Dice el necio en su corazón: No hay Dios.
Salmo 14:1 y Salmo 53:1
Es curioso que este pasaje y los versículos siguientes se encuentran dos veces en el Libro de los Salmos. La Palabra de Dios hace énfasis en la razón por la cual hay todo tipo de actuaciones que van en contra de los principios de Dios.
Históricamente, la ciencia moderna se creó en el marco epistemológico de la Reforma protestante del siglo XVI. La fe en la Palabra de Dios, en los principios allí enseñados, en las estructuras de pensamiento que generó llevaron a que los intelectuales cristianos de la época empezaran a hallar o desarrollaran nuevas formas de acercamiento a la naturaleza, o mas bien, a la creación.
Todas las nuevas aproximaciones generaron nuevas ciencias en pocos años, no sin antes tener la oposición férrea y sanguinaria de la iglesia católica del momento y de alguno que otro opositor oportunista. Sin embargo, en este campo la verdad también floreció y generó sus frutos. Muchos de los cuales aún nos alimentan. Pero los necios no se quedaron quietos por mucho tiempo y observando la cosecha tan rica, tomaron frutos y no le dieron crédito al dueño del campo, ni a la semilla, sólo a los obreros. Estos necios empezaron a inventar ideas y teorías donde -decían- no era necesario el creador.

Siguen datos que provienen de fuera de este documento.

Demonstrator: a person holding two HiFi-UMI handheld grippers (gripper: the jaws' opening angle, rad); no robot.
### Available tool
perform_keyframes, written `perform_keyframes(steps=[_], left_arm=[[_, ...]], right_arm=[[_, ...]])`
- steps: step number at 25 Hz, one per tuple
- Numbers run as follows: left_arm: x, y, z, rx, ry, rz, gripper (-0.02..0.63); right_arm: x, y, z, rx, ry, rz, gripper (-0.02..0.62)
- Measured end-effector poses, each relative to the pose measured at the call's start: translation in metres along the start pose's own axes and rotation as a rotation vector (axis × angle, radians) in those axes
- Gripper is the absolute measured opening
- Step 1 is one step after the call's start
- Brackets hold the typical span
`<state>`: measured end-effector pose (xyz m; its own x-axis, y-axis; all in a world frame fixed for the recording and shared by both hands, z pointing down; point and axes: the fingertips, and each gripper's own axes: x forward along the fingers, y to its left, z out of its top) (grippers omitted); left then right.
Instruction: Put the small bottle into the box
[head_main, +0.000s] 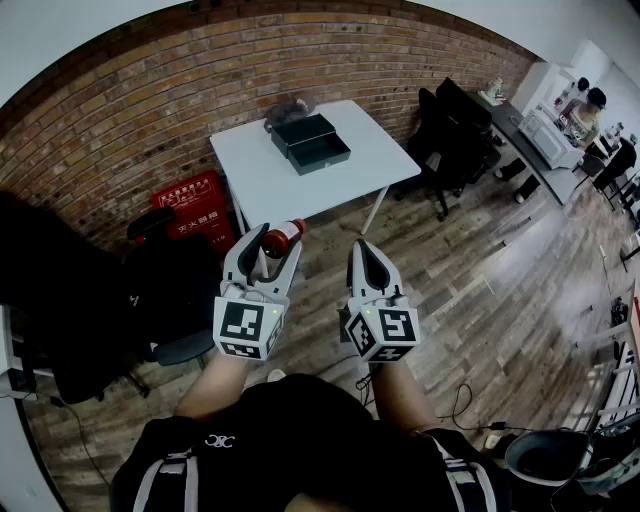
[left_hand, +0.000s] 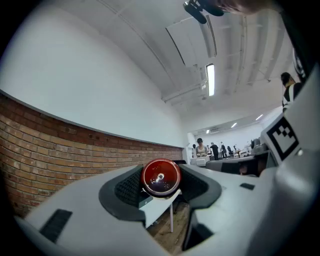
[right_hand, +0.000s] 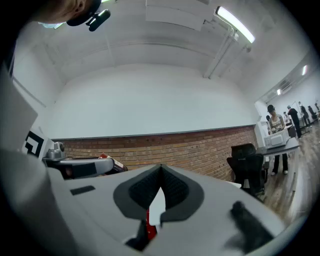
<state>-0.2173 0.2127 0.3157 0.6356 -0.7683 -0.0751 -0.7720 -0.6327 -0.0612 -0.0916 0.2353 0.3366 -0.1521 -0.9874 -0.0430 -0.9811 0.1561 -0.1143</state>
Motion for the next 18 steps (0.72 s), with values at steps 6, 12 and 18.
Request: perform_keyframes(steps=[6, 12, 18], left_arm=[[-0.006, -0.004, -0.001, -0.011, 0.012, 0.0, 0.224], [-0.007, -0.009, -0.007, -0.022, 0.026, -0.007, 0.224], [-0.003, -0.001, -0.009, -0.032, 0.03, -0.016, 0.224]], right_arm=[[-0.009, 0.004, 0.001, 0.008, -0.006, 0.002, 0.028], [-0.014, 0.0, -0.004, 0.017, 0.003, -0.007, 0.028], [-0.005, 0.004, -0.008, 0.014, 0.011, -0.005, 0.028]])
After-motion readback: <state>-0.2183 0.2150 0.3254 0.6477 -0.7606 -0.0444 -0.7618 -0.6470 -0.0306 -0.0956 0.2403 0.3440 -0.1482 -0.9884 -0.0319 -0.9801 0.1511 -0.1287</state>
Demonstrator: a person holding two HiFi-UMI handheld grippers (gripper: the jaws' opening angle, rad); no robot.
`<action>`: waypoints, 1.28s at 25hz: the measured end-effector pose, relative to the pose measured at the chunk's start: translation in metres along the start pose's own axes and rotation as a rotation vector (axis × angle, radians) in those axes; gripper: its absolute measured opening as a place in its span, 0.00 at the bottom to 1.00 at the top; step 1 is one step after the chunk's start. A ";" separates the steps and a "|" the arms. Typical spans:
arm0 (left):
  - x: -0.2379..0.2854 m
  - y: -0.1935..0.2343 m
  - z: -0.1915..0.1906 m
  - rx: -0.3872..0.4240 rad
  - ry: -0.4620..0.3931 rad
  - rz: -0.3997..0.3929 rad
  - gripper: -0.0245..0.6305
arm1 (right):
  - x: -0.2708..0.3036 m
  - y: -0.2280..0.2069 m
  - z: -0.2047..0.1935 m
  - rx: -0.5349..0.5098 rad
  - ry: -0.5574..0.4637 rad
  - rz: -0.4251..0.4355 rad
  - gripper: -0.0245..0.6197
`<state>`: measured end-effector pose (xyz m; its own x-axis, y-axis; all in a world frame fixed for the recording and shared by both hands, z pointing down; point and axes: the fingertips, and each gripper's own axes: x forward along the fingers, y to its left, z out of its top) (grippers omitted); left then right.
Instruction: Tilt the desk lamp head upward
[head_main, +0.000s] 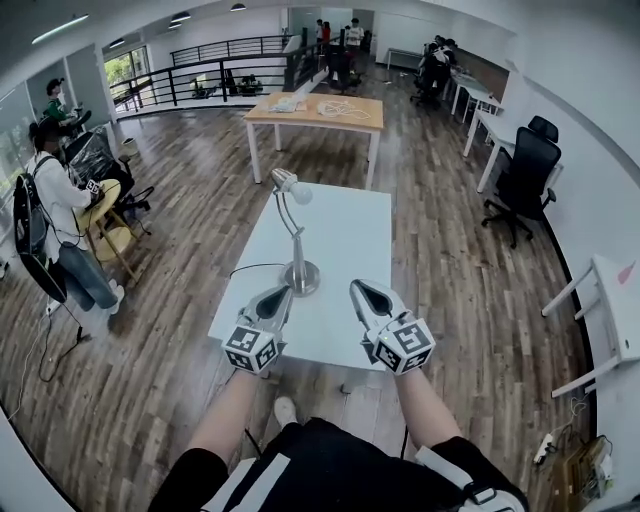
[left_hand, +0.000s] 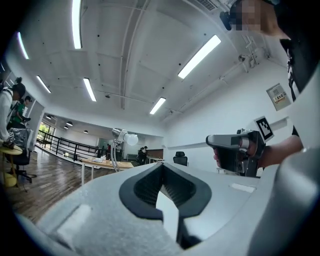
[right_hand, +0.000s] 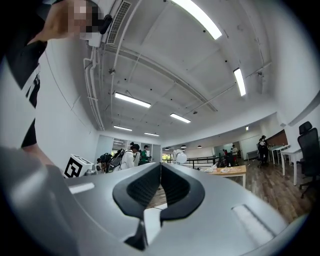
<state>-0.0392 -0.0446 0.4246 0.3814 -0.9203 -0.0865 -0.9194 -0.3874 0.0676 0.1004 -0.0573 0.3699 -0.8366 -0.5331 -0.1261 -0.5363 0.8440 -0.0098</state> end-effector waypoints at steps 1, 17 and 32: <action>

Los necios crearon el falso dilema fe – razón. Redefinieron términos, crearon conceptos, y sin importar su coherencia, ni las raíces históricas, y le dieron publicidad a estas corrientes ideológicas. Por ejemplo: en realidad es sencillo resolver el dilema fe-razón: lo contrario de la fe es la incredulidad y lo contrario de la razón es la irracionalidad. No hay contradicción, son dos categorías distintas, pero integradas en la nous del científico. Sin embargo, para muchos que han estudiado siguiendo las teorías de los necios, lo contrario de la fe es la razón.

Silogismo Fe y Razón. Fuente: Autor
En realidad, nunca hubo contradicción entre la ciencia verdadera y la religión verdadera. En ambos casos se usa la razón y la fe sin ningún tipo de rivalidad. Pero, ese es el juego de los necios: confunde y reinaras. Incluso muchos creyentes creen las ideas de los necios.
Tal es la razón histórica, por la cual donde reinan los necios y sus ideas no hay desarrollo de nuevas ciencias. Su ceguera espiritual no les permite ver las cosas que hay en la creación, porque no quieren ver al creador y sus ideas.